**TASK TO CARRY OUT**
Look through the records and copy each line that has "camera" in it.

**DATA SHOWN**
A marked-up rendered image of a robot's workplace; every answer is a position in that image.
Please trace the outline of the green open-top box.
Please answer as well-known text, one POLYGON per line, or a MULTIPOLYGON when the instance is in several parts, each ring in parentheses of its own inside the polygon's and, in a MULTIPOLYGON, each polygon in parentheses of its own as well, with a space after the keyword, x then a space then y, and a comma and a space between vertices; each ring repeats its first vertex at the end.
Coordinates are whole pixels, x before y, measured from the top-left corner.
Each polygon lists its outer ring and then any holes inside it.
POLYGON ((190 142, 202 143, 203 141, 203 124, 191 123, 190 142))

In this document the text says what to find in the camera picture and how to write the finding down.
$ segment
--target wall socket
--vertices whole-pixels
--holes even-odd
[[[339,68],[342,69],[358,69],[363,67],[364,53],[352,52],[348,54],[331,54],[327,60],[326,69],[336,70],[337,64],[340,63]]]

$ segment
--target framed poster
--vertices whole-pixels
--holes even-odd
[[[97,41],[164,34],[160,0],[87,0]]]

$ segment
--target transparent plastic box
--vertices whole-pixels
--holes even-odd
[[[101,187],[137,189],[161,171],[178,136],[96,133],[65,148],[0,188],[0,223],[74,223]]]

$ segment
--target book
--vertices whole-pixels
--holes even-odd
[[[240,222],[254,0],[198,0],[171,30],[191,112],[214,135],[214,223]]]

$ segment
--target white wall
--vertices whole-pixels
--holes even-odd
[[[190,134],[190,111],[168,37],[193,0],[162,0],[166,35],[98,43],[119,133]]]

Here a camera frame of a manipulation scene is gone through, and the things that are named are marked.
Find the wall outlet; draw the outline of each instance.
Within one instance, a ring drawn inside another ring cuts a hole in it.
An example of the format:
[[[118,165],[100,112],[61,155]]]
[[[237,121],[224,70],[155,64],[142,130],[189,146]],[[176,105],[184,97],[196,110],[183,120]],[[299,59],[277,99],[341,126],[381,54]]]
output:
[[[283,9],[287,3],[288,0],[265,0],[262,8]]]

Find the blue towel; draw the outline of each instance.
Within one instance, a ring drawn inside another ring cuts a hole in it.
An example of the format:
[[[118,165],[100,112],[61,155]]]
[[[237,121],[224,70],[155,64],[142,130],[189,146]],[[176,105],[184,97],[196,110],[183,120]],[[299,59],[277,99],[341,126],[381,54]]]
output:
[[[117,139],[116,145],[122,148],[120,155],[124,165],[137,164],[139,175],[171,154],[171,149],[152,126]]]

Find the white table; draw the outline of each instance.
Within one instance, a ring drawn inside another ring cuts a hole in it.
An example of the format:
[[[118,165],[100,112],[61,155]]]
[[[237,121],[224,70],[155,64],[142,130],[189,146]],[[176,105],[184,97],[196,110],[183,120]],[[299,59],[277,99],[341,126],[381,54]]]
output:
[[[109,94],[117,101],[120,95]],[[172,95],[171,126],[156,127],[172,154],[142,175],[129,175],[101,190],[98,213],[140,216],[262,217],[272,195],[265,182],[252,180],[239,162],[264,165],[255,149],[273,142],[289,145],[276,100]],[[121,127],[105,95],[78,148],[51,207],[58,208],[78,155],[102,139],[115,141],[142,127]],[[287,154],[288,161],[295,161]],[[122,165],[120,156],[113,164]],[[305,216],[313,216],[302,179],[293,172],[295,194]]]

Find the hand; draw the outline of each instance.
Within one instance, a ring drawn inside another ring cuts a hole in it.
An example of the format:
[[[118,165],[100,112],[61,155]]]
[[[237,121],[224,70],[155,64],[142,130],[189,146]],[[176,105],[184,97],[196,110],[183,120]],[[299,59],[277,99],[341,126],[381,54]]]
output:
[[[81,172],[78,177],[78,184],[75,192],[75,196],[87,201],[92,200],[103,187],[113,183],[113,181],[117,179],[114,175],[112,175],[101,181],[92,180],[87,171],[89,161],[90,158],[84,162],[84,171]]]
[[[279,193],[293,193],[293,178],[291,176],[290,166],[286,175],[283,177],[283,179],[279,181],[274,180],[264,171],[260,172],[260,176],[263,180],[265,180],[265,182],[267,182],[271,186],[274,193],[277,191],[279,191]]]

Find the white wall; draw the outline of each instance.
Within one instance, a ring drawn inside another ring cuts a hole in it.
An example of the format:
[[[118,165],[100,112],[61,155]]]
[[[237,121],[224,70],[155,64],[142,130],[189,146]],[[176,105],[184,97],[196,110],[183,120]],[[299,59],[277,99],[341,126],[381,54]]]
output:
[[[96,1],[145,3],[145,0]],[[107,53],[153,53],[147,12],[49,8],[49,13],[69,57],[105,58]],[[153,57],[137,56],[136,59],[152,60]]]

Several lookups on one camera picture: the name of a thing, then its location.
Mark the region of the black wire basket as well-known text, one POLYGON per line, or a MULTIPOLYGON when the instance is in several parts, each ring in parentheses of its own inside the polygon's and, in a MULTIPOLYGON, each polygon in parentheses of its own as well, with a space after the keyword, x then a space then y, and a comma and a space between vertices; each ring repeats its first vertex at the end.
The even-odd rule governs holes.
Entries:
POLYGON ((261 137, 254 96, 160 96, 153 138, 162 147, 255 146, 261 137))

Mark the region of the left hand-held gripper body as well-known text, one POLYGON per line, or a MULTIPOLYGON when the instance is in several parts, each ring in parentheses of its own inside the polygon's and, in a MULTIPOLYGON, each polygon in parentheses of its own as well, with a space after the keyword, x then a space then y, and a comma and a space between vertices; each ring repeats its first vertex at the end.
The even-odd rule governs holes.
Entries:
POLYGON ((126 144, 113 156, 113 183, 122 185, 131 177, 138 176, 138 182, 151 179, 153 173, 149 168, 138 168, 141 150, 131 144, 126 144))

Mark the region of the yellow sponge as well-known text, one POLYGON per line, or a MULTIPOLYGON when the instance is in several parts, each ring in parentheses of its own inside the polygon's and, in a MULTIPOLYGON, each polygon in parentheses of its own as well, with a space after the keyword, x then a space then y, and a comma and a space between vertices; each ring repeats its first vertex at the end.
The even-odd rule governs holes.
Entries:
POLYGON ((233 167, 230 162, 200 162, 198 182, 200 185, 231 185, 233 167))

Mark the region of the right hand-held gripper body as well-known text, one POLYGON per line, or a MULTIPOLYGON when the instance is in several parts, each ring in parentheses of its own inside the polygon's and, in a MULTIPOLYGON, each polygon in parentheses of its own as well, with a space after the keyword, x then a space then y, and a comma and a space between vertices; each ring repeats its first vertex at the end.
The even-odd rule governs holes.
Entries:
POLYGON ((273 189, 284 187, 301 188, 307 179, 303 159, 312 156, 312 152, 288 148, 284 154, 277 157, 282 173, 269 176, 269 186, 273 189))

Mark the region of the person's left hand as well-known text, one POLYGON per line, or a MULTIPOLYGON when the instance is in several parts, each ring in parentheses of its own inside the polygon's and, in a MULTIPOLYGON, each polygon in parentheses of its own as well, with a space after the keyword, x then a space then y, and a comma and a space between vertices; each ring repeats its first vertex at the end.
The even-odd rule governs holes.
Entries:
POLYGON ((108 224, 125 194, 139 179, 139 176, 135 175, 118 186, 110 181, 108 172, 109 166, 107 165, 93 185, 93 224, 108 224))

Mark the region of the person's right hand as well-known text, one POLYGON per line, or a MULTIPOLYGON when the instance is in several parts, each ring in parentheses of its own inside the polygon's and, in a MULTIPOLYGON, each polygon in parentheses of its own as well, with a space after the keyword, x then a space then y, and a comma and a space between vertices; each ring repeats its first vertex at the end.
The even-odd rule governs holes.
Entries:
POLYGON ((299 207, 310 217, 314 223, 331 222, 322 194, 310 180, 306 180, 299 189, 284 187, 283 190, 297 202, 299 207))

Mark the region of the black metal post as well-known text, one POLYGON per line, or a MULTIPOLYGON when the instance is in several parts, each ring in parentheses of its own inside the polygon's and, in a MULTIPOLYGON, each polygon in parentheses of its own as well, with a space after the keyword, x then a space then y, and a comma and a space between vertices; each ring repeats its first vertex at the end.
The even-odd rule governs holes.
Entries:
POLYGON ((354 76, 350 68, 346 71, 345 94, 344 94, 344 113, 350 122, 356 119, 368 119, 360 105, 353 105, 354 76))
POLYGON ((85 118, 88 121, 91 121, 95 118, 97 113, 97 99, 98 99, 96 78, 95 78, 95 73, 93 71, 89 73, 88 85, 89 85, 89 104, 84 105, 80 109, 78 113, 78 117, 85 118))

**ANSWER BOX**
In this document the text says what to find in the camera picture and how to write the finding down.
Here a camera frame of a manipulation scene is gone through, and the things that are named are marked.
Several lookups on one camera picture: the name of a thing, then its location.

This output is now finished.